Grand Rounds and Departmental Conferences
Our grand rounds series includes resident case presentations, local speakers, and nationally prominent visiting lectures. Speakers in our 2020–21 visiting lecture series include Bennie H. Jeng, MD (chair, University of Maryland School of Medicine); Edward J. Holland, MD (director of cornea, Cincinnati Eye Institute, University of Cincinnati); Alex V. Levine, MD, MHSc, FRCSC (chief and Robison D. Harley, MD Endowed Chair, Pediatric Ophthalmology and Ocular Genetics, Wills Eye Hospital); Grant T. Liu, MD (chief, Division of Neuro-Ophthalmology, Penn Medicine); and Caroline R. Baumal, MD (professor of ophthalmology, Tufts University School of Medicine).

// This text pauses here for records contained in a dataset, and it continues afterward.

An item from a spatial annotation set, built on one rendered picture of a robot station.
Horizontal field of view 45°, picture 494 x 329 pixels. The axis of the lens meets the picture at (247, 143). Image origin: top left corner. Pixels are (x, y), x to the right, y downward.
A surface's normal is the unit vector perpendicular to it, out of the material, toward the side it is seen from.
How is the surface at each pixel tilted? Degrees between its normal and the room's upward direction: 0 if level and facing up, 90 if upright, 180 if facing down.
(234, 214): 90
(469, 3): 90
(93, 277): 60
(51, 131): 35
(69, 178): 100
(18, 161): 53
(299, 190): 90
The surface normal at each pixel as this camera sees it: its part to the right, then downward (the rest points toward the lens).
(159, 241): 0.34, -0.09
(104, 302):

Departmental annual conferences and courses typically include our NYU Langone Dry Lab and Cataract courses, an updates conference titled Current Concepts in Ophthalmology, and a spring symposium. Our department has initiated a diversity and inclusion speaker series to highlight speakers from backgrounds underrepresented in medicine and foster discussion and awareness of diversity initiatives. Residents are excused from clinic duties for major educational events.
In the monthly journal club, residents meet to review and discuss important journal articles in the field. Emphasis is placed on learning how to read scientific literature critically and assess its importance to the practice of evidence-based medicine.
During surgical conference, senior residents review and discuss different aspects of cataract surgery with our surgical curriculum director and other attendings. Residents also review video recordings of ophthalmic surgery.
Patient Safety Rounds
Once a quarter, residents and faculty review surgical or clinical care cases that explore complications and patient safety issues. Residents also participate in quality improvement projects throughout their residency and receive instruction on quality improvement principles such as the reporting of adverse events. We involve our trainees in institutional root cause analyses (RCAs) and the institute’s annual Quality and Safety Day. NYU Langone’s focus on being a high-reliability organization gives a rich context in which our residents can become advocates for patient safety within our department and beyond.